** TASK PROMPT **
Of the material below, the lines to be retyped are those from the line containing "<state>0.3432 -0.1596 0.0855" through the line containing "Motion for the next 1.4", inclusive; reproduce them exactly.

** DATASET EXCERPTS **
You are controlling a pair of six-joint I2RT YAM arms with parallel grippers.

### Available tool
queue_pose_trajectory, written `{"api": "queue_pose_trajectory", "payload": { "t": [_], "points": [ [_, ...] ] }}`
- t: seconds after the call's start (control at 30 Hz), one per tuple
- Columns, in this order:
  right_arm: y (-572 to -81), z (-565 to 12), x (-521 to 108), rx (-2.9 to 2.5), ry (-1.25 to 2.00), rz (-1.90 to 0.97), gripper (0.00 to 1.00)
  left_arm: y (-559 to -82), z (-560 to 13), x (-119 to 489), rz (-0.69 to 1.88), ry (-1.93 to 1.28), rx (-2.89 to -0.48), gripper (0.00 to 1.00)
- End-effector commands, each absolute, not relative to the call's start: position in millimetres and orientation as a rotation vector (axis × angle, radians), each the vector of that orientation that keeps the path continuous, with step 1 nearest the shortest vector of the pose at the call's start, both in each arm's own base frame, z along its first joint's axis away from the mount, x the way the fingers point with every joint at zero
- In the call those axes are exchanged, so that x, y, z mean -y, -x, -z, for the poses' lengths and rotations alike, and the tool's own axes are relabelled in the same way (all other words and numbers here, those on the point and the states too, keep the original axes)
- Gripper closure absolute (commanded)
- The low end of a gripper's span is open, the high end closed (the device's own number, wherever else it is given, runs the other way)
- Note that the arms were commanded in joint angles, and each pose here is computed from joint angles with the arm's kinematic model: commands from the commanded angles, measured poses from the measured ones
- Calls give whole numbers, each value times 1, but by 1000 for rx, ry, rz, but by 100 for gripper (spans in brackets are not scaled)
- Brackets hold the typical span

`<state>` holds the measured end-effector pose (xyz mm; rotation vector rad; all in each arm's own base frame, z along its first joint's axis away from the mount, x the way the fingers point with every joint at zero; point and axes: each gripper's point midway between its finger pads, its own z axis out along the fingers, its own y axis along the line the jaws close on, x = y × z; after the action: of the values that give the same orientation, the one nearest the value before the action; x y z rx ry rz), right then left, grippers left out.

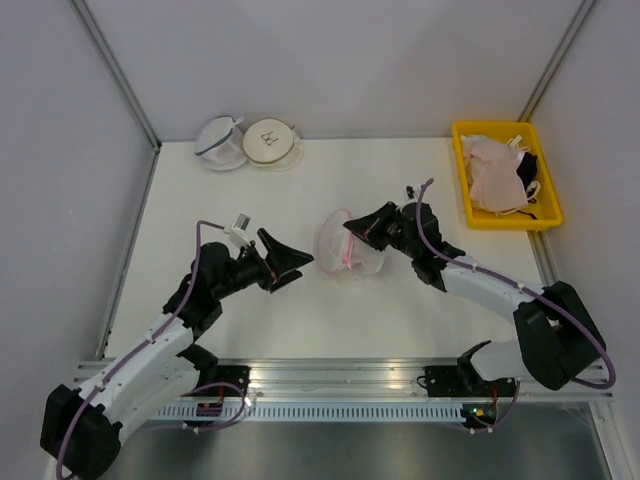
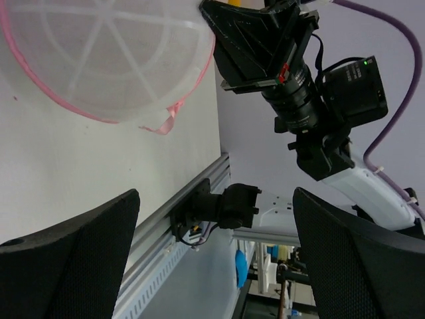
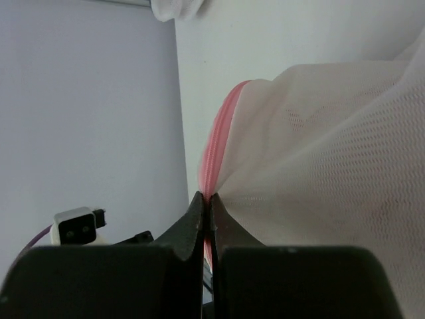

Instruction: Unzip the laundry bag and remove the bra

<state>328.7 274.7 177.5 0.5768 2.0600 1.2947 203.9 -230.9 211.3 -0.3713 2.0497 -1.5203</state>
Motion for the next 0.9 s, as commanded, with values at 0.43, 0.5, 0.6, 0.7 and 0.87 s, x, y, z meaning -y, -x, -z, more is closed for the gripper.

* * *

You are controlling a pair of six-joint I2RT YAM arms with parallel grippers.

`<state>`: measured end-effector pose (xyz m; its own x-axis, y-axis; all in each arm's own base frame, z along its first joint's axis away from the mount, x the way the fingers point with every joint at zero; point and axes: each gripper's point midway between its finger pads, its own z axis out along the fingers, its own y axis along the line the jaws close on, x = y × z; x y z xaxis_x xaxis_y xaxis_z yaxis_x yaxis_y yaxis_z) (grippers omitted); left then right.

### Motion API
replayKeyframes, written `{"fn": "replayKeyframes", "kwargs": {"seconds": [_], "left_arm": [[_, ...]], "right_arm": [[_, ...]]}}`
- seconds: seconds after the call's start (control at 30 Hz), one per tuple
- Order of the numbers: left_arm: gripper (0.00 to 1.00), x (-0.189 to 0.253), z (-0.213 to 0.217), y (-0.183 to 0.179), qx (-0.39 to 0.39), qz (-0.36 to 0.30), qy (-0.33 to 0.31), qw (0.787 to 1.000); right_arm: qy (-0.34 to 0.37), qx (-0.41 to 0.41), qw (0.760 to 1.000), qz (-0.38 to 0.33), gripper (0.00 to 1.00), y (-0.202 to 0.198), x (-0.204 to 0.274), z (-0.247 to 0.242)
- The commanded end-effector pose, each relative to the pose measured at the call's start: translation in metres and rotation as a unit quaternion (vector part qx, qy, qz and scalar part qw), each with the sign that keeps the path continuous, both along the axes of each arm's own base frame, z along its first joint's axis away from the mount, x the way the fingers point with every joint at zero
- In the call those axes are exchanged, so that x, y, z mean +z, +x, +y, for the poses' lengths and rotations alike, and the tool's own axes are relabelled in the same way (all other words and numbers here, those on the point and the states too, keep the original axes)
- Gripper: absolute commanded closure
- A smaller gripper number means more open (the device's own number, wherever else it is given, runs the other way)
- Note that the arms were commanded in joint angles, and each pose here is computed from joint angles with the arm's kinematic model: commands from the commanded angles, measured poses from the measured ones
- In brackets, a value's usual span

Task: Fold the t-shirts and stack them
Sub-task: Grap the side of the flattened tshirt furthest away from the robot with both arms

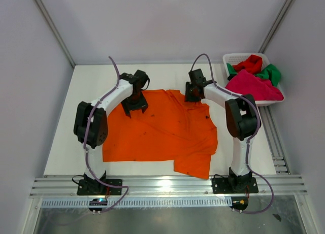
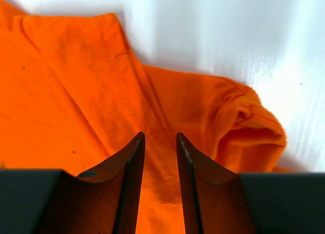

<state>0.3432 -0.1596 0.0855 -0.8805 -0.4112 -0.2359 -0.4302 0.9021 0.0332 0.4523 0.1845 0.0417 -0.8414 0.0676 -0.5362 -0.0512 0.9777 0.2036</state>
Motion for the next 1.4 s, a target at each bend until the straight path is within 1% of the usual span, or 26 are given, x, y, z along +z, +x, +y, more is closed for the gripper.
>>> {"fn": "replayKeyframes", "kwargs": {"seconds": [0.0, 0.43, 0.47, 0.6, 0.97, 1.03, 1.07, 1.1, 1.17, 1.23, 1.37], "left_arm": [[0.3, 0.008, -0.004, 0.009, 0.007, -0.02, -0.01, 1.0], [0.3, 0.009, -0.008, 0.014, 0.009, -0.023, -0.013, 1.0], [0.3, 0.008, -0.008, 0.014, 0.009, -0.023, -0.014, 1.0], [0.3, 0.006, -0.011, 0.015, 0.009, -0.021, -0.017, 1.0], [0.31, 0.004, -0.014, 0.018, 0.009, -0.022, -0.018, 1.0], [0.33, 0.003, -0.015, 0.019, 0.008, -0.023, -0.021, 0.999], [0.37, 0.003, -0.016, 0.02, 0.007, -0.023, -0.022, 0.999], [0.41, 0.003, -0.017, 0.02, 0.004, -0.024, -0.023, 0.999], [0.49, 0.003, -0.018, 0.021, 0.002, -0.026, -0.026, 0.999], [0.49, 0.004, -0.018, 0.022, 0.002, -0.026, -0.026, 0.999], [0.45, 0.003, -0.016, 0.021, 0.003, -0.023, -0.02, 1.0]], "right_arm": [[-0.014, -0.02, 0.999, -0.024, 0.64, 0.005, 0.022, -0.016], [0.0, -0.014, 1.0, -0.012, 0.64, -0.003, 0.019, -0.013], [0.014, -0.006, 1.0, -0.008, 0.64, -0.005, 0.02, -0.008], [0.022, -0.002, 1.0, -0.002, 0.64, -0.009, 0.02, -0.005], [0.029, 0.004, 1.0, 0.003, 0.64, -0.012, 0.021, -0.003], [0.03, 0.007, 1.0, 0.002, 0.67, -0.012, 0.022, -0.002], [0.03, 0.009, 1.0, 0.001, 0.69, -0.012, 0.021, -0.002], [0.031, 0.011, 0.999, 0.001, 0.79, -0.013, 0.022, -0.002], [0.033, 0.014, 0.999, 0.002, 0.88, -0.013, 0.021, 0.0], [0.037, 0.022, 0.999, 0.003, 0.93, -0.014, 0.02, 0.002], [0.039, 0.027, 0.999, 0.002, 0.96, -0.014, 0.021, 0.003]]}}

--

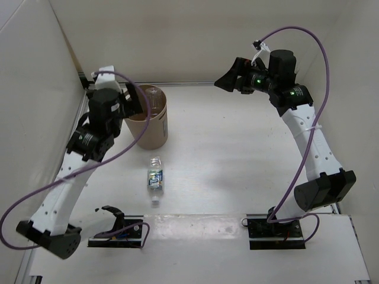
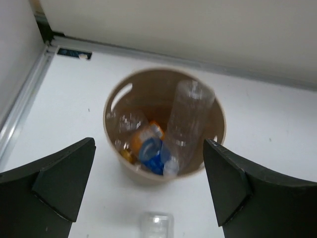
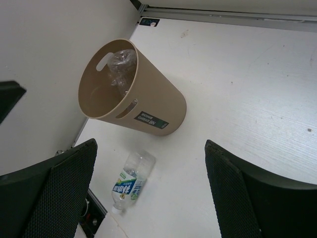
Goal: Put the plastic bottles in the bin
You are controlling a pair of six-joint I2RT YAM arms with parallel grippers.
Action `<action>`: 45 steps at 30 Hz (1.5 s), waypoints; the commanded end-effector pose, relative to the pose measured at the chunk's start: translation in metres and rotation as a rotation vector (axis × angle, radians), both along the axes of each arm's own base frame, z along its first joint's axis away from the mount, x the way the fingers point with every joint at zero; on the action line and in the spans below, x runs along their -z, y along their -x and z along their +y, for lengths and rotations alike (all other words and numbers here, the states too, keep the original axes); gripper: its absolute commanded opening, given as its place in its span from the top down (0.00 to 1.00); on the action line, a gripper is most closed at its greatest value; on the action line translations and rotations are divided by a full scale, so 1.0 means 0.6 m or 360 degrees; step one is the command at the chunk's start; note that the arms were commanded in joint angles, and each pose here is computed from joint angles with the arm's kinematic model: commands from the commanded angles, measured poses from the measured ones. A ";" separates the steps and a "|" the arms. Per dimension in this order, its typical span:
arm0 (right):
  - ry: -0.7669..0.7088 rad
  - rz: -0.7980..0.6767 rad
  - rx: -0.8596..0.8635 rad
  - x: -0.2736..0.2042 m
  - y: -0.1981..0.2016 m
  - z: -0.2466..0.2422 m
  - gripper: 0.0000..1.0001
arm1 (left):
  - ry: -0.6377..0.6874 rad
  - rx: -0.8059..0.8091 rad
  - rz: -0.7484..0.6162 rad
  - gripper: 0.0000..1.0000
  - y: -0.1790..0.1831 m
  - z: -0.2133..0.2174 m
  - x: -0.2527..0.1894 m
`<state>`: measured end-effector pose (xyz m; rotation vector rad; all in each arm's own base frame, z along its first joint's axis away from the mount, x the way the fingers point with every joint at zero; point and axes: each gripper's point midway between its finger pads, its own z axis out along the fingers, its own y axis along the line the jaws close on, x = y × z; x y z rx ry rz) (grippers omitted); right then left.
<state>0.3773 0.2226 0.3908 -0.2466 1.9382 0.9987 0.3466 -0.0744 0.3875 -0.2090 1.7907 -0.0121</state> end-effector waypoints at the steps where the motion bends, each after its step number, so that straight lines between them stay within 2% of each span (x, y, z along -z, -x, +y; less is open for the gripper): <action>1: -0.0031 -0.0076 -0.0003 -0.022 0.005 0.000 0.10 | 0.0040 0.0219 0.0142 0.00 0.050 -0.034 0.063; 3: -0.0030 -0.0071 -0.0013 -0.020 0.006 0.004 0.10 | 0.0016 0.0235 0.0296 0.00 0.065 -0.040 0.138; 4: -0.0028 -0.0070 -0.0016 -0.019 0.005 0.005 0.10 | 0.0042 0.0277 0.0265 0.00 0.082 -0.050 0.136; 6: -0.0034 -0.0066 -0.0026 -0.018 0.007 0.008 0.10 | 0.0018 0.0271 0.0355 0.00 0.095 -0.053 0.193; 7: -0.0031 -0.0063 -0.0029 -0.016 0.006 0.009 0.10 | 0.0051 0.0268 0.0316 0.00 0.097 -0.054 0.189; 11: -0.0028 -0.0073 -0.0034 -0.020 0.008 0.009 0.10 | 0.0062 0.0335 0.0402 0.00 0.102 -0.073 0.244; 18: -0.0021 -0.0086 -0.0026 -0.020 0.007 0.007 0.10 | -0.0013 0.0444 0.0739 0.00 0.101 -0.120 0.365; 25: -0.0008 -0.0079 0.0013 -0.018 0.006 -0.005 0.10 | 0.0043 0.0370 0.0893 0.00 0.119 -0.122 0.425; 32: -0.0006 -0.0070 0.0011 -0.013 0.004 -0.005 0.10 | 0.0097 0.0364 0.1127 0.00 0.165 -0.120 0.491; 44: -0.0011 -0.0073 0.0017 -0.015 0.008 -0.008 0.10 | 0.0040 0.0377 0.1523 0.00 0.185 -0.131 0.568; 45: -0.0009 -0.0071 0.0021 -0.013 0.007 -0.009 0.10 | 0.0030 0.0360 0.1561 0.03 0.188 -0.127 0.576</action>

** RESULT OF THE EXERCISE **
<state>0.3432 -0.1596 0.0855 -0.8805 -0.4112 -0.2359 -0.4302 0.9021 0.0332 0.4523 0.1845 0.0417 -0.8414 0.0676 -0.5362 -0.0512 0.9777 0.2036</state>
Motion for the next 1.4 s, a target at each bend until the straight path is within 1% of the usual span, or 26 are given, x, y, z along +z, +x, +y, more is closed for the gripper.

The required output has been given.